- From: Anne van Kesteren <annevk@opera.com>
- Date: Sat, 24 Jan 2009 16:03:05 +0100
- To: "Adam Barth" <w3c@adambarth.com>
- Cc: "WebApps WG" <public-webapps@w3.org>
I read the 23 January 2008 version of http://webblaze.cs.berkeley.edu/2009/origin/origin.txt I'm wondering whether it's a good idea to define that the Origin header is always included for all those type of requests. Is that really what we want? Or do we want to use it for CORS, HTML form submission, and maybe future APIs that allow equivalent functionality? E.g., it does not seem important for curl or wget to support Origin, even though they sometimes perform POST requests as well.
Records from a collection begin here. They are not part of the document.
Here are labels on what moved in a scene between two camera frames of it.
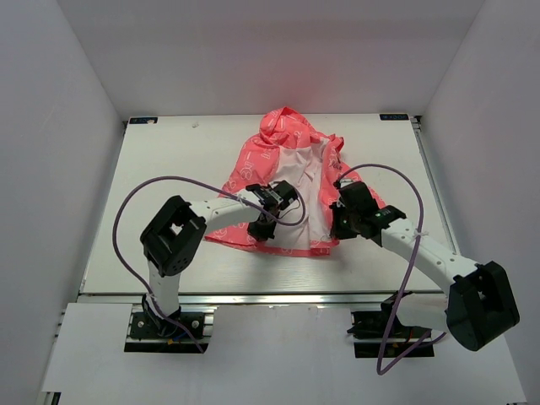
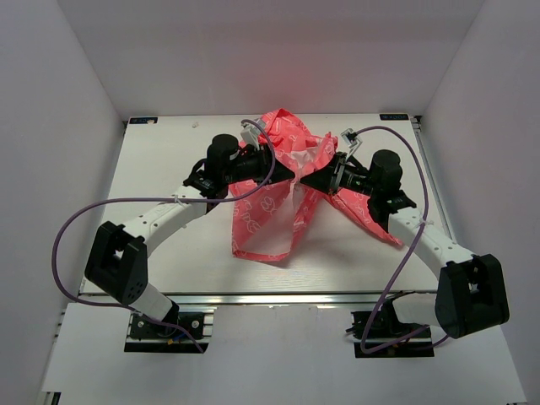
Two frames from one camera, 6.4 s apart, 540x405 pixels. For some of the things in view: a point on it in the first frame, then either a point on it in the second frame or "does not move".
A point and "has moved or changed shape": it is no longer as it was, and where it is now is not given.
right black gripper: (337, 231) to (329, 178)
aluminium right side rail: (436, 186) does not move
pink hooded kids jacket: (288, 150) has moved or changed shape
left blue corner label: (143, 121) does not move
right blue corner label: (393, 116) does not move
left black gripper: (261, 233) to (264, 159)
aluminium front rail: (94, 298) does not move
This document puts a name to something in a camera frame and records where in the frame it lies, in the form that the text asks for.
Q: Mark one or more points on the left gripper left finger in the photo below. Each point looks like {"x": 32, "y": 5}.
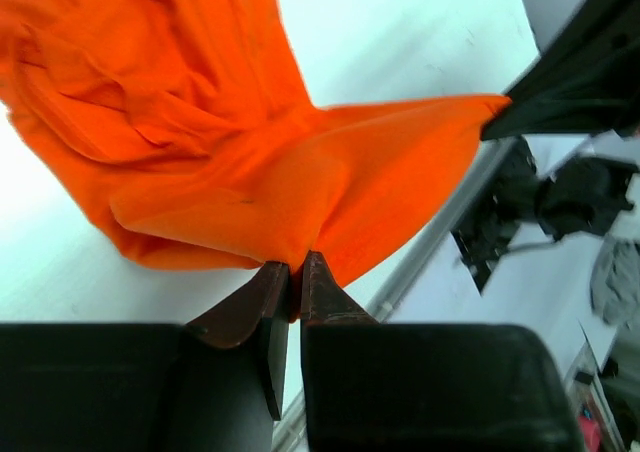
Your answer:
{"x": 213, "y": 384}

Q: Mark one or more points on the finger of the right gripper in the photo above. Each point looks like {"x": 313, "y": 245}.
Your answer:
{"x": 586, "y": 82}

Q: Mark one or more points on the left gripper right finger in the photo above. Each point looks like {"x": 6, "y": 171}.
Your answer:
{"x": 372, "y": 386}

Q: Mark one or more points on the orange t shirt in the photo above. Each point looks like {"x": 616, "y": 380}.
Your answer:
{"x": 184, "y": 132}

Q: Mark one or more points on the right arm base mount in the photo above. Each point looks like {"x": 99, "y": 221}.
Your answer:
{"x": 519, "y": 210}

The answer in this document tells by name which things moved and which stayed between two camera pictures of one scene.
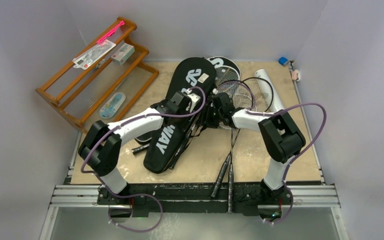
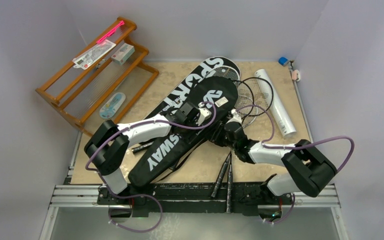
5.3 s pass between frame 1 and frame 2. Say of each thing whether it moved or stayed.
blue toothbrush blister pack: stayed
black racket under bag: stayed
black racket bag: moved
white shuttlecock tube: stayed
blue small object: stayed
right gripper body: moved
As currently drafted it introduces a change as opposed to how Origin has been defined in CORS. Per your draft it will also be included for same origin requests. Another change is that you allow the value "null" to be used at will, which if implemented would make it less useful. I don't understand you can come past step one in the section HTTP Server Behavior when you use an unsafe method. But then I have a hard time understanding the wording there in general so I may be missing something. Is the second algorithm in the HTTP Server Behavior section intended for content deployed on a participating server which is then rendered in a browsing context? As for the sections with definitions, how do we ensure consistency with the origin model in HTML5? Would HTML5 defer to this draft for computing an origin out of a URI? What about comparing origins? Unicode serialization of an origin is not used in the draft yet is defined. Is there a strategy behind this? It might help to outline that in the draft. Thanks for working on this by the way! -- Anne van Kesteren <http://annevankesteren.nl/> <http://www.opera.com/>
Received on Saturday, 24 January 2009 15:03:51 UTC